*** INPUT DATA ***

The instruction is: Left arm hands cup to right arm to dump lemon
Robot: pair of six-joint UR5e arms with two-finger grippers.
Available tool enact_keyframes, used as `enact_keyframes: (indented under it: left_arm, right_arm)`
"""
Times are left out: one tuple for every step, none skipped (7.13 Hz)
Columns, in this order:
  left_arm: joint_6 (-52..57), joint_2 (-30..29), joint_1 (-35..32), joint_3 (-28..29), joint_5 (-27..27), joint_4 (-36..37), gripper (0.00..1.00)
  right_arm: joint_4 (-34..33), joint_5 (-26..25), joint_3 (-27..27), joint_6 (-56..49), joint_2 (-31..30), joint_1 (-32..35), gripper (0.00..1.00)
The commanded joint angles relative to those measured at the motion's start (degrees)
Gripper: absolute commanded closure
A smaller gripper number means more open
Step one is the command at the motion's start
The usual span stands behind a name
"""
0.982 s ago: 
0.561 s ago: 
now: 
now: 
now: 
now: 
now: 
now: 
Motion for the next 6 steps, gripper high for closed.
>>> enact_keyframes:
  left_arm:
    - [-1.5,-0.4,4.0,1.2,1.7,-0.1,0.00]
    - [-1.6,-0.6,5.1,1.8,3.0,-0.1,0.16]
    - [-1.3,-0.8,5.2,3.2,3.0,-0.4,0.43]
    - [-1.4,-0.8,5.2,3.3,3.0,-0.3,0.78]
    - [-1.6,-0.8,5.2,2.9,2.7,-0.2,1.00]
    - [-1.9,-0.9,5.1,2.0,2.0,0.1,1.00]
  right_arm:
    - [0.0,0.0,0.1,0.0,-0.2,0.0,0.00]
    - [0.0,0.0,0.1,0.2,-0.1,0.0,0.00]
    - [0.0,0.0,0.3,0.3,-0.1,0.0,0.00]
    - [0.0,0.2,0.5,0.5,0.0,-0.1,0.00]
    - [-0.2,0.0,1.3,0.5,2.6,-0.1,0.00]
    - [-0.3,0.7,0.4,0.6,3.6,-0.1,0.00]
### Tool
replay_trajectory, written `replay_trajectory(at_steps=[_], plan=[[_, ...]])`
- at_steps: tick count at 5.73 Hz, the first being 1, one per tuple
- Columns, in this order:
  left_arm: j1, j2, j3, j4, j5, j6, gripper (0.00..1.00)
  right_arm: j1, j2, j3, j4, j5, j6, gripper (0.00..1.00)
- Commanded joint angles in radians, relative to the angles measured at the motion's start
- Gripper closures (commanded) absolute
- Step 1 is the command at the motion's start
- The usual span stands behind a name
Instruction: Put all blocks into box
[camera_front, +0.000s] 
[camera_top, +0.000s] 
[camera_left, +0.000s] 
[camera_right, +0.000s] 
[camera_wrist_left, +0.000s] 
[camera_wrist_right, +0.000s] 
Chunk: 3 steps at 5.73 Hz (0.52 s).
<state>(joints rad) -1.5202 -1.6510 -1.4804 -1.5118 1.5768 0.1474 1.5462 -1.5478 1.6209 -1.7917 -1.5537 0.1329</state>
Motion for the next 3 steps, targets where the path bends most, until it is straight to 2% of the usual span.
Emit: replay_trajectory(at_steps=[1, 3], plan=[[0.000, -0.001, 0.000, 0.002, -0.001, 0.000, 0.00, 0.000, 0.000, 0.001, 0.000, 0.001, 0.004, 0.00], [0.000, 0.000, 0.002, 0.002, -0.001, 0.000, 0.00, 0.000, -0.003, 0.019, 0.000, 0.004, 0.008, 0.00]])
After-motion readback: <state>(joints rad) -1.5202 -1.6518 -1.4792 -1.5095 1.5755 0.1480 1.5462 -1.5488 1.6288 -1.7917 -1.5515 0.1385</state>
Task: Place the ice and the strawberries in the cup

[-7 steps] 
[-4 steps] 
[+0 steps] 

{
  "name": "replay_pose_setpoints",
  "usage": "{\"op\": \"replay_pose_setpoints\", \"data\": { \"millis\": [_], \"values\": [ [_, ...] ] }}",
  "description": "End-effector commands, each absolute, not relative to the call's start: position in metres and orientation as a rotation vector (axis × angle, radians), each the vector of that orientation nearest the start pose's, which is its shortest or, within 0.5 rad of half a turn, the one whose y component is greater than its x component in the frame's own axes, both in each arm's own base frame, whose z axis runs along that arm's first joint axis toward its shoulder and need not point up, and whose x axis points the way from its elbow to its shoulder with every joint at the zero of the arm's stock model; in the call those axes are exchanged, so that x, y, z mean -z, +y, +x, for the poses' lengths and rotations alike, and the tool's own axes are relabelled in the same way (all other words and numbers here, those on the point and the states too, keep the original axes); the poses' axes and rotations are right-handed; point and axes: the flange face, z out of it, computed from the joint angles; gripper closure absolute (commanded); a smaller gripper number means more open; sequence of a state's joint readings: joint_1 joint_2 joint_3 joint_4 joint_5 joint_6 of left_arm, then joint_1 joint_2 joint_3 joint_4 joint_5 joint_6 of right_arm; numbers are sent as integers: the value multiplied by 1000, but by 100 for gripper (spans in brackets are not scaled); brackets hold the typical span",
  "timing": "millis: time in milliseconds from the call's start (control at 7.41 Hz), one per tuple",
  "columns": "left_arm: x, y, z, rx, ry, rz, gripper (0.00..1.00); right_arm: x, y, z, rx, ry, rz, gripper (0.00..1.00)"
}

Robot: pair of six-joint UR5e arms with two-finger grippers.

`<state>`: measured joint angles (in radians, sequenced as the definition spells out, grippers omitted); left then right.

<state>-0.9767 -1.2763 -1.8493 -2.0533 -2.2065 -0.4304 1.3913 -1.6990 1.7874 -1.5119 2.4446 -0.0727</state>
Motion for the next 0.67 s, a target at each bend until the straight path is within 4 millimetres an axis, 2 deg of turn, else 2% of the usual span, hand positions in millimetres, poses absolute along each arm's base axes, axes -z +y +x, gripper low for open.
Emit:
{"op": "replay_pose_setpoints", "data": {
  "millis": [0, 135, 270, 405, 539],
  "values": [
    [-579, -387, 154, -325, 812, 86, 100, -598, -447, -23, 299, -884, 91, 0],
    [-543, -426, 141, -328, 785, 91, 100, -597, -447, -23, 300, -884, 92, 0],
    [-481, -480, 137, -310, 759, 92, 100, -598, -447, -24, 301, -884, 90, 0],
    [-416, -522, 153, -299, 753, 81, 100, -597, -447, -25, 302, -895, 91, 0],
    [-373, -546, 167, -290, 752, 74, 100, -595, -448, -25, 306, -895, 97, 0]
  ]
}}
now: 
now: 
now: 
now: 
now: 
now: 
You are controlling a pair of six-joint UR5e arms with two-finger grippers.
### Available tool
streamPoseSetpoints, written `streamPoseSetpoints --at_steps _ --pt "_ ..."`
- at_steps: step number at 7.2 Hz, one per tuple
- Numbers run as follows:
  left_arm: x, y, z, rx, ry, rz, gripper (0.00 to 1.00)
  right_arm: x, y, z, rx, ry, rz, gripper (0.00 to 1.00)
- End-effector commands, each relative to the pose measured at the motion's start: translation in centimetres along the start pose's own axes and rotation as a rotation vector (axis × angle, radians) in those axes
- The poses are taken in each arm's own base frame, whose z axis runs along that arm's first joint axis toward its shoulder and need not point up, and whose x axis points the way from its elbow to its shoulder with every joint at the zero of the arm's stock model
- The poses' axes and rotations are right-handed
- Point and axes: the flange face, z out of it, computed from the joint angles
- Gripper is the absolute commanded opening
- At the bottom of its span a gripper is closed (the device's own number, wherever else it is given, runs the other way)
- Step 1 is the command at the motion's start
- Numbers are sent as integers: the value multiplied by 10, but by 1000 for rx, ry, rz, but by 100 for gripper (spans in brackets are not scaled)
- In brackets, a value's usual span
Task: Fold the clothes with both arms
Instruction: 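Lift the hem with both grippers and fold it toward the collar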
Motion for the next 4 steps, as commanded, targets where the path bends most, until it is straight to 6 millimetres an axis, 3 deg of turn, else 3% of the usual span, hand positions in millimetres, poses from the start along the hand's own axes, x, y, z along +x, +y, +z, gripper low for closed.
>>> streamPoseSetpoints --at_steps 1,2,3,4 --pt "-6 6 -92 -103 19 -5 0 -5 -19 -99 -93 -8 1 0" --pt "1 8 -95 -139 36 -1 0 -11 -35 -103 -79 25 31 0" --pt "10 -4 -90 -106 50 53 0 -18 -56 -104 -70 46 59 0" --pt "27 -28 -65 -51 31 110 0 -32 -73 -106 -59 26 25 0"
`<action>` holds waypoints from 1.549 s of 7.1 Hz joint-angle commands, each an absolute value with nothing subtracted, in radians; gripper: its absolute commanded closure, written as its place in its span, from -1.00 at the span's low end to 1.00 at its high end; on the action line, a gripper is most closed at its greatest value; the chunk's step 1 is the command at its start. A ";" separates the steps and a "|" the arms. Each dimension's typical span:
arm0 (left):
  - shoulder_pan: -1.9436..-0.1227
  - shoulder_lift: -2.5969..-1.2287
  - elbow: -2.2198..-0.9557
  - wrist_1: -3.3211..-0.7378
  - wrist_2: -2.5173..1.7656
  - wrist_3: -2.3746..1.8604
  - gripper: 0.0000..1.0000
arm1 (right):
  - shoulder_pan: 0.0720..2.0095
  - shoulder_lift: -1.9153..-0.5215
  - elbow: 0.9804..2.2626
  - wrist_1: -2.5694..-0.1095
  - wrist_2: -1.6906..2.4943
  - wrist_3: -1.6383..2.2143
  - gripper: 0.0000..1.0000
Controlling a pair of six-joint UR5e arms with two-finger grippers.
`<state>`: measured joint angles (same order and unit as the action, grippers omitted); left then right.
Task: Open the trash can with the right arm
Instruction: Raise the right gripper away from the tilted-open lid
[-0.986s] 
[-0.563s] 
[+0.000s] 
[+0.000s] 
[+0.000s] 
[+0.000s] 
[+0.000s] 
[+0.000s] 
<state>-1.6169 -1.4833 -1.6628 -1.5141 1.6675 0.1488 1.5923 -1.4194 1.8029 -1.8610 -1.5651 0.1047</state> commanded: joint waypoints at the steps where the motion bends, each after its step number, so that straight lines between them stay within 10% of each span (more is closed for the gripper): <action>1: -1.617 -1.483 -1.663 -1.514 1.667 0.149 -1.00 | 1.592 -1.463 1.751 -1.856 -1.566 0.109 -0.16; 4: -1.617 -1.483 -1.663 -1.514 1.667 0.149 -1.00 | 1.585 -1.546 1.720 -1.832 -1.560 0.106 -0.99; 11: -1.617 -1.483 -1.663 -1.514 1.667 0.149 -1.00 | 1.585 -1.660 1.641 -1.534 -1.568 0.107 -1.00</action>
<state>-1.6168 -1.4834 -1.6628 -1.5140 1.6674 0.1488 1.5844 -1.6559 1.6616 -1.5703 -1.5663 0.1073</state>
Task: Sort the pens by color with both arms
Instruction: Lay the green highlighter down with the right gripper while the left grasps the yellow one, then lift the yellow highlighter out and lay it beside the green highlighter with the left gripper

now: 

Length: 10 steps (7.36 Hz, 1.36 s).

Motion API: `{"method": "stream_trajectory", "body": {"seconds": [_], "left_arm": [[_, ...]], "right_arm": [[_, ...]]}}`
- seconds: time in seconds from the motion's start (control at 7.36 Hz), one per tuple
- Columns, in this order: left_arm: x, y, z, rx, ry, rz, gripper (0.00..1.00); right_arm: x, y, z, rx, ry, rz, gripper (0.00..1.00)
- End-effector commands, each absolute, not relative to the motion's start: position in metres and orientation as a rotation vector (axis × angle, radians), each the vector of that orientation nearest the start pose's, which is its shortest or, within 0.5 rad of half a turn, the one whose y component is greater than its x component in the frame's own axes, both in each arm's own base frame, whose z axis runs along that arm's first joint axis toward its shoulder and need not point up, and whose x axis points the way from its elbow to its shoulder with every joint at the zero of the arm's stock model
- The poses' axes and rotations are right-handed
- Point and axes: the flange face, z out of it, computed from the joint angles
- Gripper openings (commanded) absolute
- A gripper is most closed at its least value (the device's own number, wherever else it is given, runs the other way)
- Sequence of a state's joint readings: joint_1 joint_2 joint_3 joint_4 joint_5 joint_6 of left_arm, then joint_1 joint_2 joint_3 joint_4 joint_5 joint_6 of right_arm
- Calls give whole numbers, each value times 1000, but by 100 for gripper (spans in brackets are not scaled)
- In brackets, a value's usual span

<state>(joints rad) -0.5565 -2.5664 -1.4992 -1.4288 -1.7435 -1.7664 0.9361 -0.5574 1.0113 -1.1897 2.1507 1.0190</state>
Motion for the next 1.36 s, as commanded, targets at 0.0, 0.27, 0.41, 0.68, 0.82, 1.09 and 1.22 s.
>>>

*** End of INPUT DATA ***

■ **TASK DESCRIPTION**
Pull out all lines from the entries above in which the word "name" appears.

■ **RESPONSE TO THE EXERCISE**
The usual span stands behind a name
- The usual span stands behind a name
  "name": "replay_pose_setpoints",

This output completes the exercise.